▶ [DESCRIPTION OF THE TASK]:
Nothing but the lines below between the line holding "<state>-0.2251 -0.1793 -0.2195" and the line holding "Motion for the", inclusive, should appear in the answer, each set down exactly.

+===+

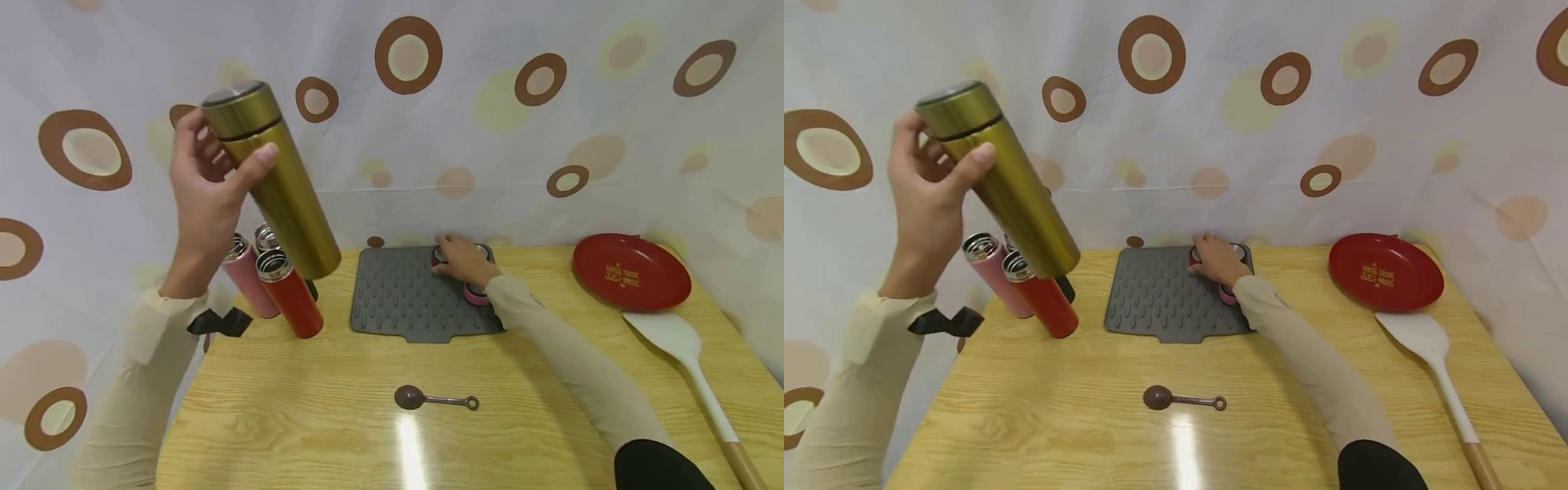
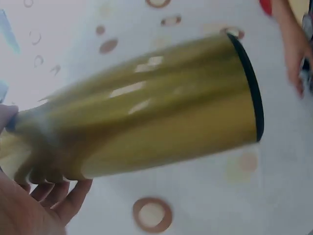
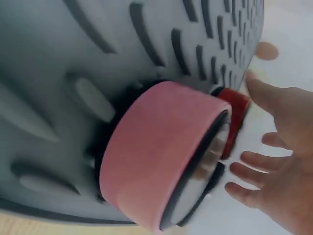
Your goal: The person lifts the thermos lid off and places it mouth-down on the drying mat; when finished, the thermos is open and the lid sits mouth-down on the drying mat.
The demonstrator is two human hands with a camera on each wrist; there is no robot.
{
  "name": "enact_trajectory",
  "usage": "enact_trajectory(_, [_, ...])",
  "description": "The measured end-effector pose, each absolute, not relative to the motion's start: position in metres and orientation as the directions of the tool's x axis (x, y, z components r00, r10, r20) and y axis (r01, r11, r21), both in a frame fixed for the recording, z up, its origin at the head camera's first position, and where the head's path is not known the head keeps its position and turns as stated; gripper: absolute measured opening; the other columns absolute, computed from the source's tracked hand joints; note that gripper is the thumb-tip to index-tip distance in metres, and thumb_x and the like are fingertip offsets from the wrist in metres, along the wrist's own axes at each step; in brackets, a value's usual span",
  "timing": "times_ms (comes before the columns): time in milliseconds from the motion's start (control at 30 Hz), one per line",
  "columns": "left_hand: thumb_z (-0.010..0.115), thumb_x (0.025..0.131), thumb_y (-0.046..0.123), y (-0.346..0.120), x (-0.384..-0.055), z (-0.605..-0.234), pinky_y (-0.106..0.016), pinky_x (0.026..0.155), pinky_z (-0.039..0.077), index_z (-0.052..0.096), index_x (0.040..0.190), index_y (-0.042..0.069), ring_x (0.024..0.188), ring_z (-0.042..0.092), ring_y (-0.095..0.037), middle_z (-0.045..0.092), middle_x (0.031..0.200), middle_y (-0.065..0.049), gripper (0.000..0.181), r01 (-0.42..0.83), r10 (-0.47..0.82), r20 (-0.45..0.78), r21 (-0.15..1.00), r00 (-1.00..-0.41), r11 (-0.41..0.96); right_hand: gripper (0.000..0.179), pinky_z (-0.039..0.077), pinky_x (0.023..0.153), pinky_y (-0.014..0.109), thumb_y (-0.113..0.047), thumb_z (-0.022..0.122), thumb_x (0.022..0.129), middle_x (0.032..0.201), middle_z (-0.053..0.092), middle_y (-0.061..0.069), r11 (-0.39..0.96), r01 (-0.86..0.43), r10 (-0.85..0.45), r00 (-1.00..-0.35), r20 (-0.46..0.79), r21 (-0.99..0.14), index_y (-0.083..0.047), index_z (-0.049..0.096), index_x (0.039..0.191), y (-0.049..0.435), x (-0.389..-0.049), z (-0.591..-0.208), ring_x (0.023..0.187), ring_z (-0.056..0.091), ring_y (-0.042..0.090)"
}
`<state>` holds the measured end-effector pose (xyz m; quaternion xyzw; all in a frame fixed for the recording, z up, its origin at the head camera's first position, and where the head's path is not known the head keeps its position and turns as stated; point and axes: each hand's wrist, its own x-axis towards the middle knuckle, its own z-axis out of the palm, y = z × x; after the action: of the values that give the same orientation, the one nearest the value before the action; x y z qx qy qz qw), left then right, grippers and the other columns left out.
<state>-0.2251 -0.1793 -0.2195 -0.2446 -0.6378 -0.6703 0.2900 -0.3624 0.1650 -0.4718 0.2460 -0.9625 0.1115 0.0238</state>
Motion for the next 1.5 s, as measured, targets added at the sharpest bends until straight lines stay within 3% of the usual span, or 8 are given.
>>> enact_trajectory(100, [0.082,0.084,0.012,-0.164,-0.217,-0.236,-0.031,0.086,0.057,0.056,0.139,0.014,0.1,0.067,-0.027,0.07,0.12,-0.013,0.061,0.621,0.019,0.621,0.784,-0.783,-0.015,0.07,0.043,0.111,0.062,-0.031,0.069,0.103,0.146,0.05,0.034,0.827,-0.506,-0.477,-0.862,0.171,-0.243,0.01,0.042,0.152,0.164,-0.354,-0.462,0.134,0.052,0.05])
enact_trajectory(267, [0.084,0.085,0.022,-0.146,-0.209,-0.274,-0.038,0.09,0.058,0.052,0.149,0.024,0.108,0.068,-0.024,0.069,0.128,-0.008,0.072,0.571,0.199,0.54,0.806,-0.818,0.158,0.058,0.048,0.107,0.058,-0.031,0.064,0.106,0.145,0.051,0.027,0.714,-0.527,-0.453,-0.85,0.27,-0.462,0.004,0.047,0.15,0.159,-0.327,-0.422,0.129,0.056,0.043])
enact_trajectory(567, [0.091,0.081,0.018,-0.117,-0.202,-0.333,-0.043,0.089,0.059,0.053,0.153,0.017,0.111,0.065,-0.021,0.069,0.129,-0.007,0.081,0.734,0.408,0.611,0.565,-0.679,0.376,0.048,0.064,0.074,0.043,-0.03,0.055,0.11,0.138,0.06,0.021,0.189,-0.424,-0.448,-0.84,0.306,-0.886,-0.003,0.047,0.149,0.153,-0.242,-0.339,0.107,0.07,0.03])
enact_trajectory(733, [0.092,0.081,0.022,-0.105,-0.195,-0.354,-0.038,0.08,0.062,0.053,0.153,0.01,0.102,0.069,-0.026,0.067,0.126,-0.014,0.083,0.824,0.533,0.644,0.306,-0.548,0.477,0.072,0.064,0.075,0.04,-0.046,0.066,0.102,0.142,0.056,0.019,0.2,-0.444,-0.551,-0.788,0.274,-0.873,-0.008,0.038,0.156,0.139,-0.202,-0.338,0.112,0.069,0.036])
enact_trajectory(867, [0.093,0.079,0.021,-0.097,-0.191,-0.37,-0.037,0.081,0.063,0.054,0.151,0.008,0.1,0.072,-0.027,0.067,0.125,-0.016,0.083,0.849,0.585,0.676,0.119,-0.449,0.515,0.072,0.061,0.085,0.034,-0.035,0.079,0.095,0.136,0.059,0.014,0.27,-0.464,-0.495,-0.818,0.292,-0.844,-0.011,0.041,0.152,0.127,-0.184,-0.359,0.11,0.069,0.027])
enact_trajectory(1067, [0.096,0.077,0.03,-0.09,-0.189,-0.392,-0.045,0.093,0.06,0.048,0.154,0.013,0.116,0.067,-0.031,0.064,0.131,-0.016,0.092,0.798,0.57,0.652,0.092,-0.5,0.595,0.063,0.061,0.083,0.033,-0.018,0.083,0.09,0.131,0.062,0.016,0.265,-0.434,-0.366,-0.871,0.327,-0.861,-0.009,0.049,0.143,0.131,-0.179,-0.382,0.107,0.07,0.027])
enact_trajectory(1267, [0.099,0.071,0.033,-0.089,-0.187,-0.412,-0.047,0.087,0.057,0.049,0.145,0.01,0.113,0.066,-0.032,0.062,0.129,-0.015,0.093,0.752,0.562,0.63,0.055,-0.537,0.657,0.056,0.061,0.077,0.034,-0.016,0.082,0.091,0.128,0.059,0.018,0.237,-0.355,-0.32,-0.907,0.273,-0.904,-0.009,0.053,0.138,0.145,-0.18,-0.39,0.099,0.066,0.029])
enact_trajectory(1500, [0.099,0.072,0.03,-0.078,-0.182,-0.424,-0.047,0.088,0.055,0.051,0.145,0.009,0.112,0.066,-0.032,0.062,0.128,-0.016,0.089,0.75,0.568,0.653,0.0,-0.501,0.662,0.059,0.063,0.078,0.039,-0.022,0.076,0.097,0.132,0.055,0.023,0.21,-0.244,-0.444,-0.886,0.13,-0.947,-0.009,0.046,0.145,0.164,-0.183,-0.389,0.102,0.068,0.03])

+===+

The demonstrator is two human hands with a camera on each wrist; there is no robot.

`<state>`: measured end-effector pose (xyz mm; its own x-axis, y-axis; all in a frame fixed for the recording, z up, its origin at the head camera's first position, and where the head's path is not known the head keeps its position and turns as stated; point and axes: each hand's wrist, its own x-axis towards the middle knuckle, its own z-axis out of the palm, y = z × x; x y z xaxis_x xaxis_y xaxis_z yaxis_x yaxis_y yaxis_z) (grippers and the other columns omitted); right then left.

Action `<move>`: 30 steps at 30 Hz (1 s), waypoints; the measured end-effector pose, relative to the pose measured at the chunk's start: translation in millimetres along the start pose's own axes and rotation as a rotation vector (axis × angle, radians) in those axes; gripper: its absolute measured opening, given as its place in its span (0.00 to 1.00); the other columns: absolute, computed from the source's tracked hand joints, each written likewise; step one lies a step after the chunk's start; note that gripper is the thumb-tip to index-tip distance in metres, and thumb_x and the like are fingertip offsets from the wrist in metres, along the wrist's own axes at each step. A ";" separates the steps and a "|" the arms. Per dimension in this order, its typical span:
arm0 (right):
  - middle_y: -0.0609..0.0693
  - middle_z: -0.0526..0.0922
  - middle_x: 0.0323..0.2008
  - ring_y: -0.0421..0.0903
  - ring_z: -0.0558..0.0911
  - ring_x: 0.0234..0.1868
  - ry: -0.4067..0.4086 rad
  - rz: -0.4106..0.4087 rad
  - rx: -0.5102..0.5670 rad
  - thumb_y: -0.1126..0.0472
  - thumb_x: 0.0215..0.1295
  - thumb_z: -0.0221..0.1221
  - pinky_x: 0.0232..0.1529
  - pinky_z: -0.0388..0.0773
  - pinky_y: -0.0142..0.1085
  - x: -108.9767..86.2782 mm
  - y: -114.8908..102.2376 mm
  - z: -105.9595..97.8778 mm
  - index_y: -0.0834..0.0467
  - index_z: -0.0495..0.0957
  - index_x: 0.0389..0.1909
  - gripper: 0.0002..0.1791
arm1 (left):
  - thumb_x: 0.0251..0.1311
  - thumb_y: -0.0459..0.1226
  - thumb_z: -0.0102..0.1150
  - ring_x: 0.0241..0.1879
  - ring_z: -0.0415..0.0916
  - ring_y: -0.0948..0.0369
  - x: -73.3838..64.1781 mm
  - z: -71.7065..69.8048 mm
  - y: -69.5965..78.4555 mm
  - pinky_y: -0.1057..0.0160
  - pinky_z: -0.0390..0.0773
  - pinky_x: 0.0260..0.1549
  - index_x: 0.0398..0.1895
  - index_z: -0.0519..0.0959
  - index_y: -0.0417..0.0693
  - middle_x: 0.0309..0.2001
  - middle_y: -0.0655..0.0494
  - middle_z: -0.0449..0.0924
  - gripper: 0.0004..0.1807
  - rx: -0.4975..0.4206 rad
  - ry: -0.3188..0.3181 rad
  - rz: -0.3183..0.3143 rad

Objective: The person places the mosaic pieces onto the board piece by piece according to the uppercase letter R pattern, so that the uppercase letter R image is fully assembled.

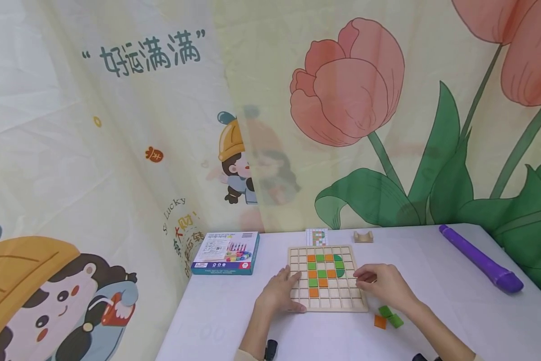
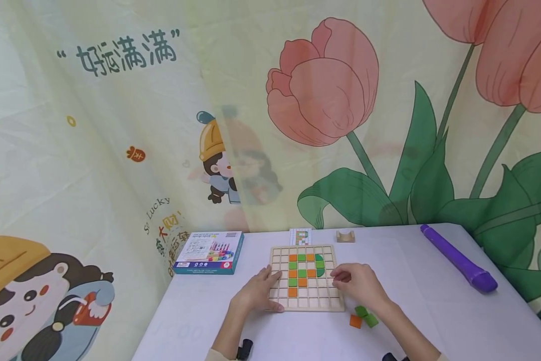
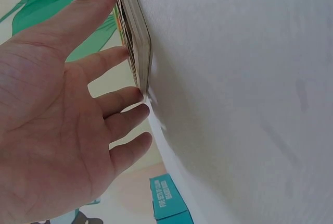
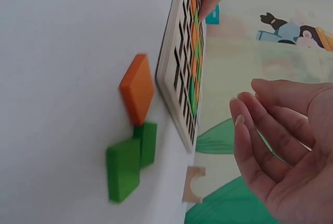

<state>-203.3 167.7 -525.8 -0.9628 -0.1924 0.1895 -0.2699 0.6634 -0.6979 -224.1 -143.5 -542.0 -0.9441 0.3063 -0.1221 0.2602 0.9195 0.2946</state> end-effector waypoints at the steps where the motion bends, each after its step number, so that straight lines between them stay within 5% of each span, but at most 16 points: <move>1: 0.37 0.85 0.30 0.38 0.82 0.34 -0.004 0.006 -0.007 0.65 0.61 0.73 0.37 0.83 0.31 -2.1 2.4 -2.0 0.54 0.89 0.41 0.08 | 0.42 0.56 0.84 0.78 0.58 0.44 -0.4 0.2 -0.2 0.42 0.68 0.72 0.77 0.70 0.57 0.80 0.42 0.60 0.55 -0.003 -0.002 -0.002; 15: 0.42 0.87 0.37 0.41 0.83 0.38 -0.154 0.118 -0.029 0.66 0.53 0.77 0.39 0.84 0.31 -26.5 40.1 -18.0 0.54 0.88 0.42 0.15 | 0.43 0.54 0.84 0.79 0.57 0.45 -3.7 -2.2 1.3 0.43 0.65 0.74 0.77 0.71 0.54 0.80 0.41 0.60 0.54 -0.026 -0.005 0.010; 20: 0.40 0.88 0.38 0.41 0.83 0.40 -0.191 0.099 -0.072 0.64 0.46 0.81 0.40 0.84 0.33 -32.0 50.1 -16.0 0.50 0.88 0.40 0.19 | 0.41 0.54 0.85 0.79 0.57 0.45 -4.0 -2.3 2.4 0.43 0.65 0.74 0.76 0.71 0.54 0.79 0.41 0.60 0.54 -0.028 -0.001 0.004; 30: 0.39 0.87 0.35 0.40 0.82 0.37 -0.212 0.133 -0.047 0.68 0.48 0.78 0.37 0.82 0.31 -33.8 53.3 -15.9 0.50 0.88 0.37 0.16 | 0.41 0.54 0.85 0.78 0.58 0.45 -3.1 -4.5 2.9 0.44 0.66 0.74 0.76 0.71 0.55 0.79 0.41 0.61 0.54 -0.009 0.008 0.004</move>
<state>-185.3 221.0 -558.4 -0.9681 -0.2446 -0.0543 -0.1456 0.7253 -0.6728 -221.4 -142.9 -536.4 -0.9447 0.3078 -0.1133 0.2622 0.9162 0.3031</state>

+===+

▶ [EXPECTED OUTPUT]:
<state>-0.2251 -0.1793 -0.2195 -0.2446 -0.6378 -0.6703 0.2900 -0.3624 0.1650 -0.4718 0.2460 -0.9625 0.1115 0.0238</state>
Motion for the next 1.5 s, as measured, targets added at the sharpest bends until straight lines stay within 3% of the usual span, or 8 are given.

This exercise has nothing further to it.